**Task description**
Every line below between the one holding "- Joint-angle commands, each" and the one holding "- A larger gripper", inclusive, should be copied exactly, and no other line.

* * * *

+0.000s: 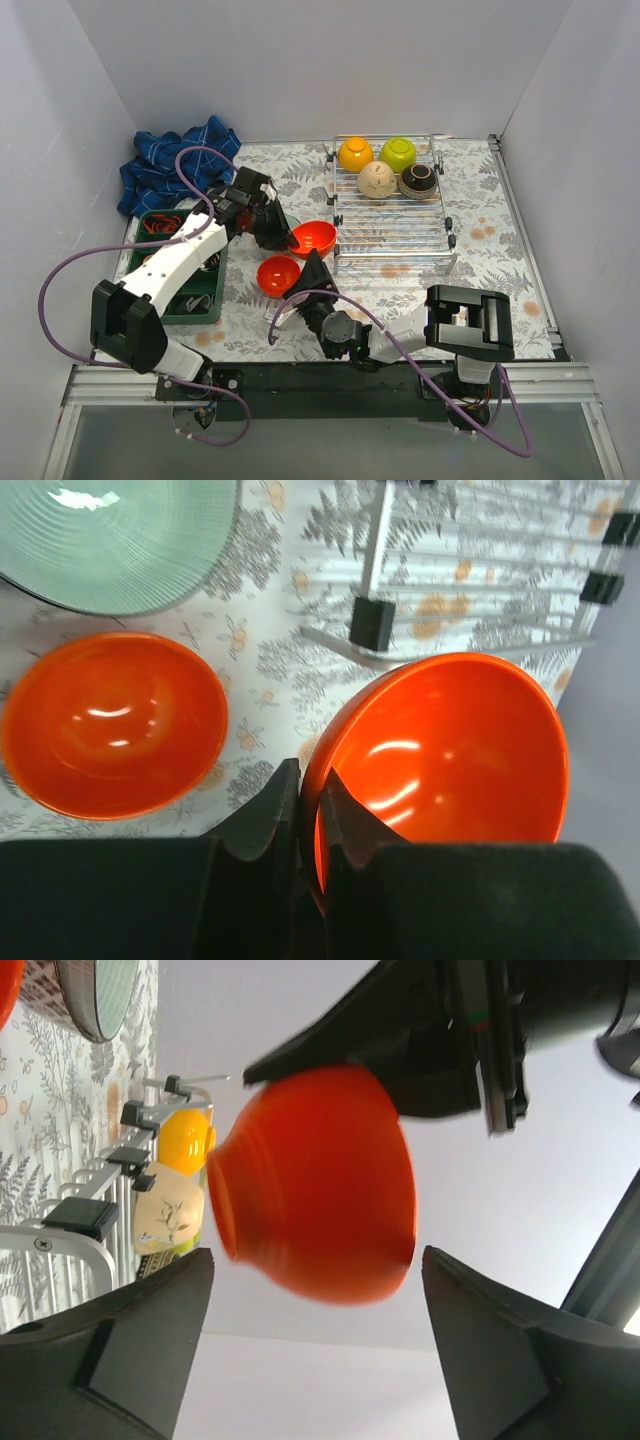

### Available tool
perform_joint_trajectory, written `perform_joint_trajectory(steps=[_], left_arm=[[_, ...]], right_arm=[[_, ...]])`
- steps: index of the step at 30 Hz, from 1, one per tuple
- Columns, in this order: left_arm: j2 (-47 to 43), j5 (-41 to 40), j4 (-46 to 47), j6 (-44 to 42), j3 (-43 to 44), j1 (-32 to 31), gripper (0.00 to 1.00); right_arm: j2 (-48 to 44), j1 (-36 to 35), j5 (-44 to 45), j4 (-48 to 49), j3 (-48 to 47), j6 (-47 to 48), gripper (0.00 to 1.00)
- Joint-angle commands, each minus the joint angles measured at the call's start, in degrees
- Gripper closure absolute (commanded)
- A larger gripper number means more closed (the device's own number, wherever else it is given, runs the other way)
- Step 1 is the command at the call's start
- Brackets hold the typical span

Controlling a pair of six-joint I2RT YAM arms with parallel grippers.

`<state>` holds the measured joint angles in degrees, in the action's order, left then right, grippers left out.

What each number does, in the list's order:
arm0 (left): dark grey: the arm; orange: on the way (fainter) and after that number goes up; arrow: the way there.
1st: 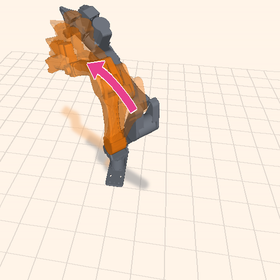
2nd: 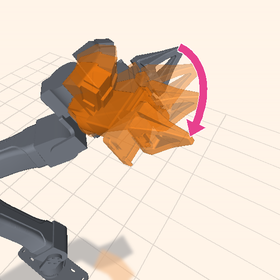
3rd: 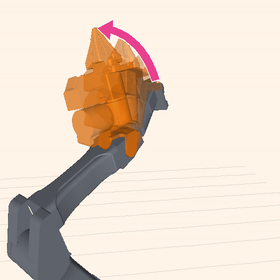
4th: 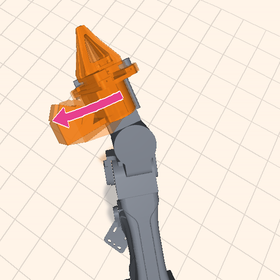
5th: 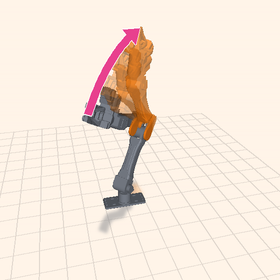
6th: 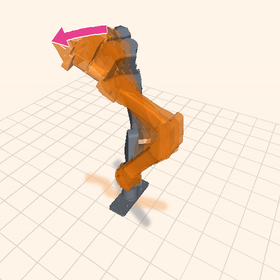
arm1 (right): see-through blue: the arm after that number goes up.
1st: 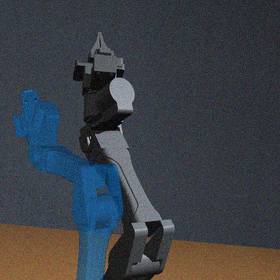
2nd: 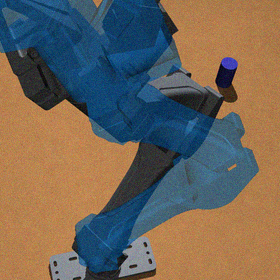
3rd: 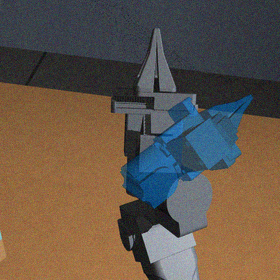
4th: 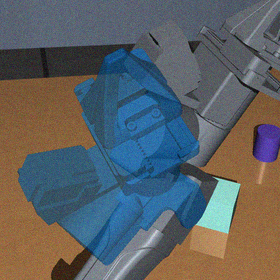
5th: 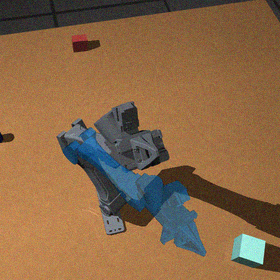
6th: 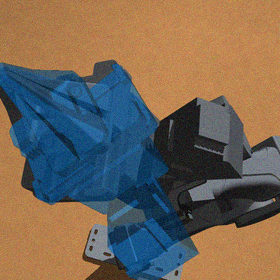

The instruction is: Unload the bowls from the dish rack

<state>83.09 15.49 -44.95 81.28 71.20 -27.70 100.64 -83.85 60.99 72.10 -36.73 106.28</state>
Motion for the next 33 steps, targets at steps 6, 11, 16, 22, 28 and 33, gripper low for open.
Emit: perform_joint_trajectory(steps=[6, 11, 16, 22, 28, 33], left_arm=[[-6.35, -13.98, 5.92, -3.58, 0.35, 3.45, 1.0], [-11.71, -21.37, 10.13, -6.21, -7.28, 3.45, 1.0], [-16.37, -23.66, 12.86, -9.38, -13.88, 3.45, 1.0], [-19.54, -23.57, 16.46, -10.87, -20.83, 3.45, 1.0], [-21.21, -21.64, 20.33, -11.93, -26.8, 3.36, 1.0], [-20.78, -20.5, 22.53, -12.37, -29.97, 3.36, 1.0]], right_arm=[[-1.94, -2.8, 9.74, 22.4, 1.75, -9.23, 0.01], [-6.75, -2.81, 13.19, 12.31, 1.4, -19.42, 0.02], [-15.11, -2.46, 8.19, -35.47, -4.21, -51.99, 0.01], [-21.7, 3.25, -4.63, -66.0, -15.64, -83.93, 0.01], [-29.34, 12.82, -23.44, -77.54, -17.94, -102.48, 0.01], [-35.68, 22.67, -36.09, -78.77, -15.31, -112.24, 0.01]])
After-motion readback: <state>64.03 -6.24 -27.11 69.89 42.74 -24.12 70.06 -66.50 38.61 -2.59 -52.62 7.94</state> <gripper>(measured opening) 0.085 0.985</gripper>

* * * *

**Answer space**
- Joint-angle commands, each minus the joint angles measured at the call's start, in degrees
- Gripper closure absolute (commanded)
- A larger gripper number means more closed (the device's own number, wherever else it is given, runs the other way)

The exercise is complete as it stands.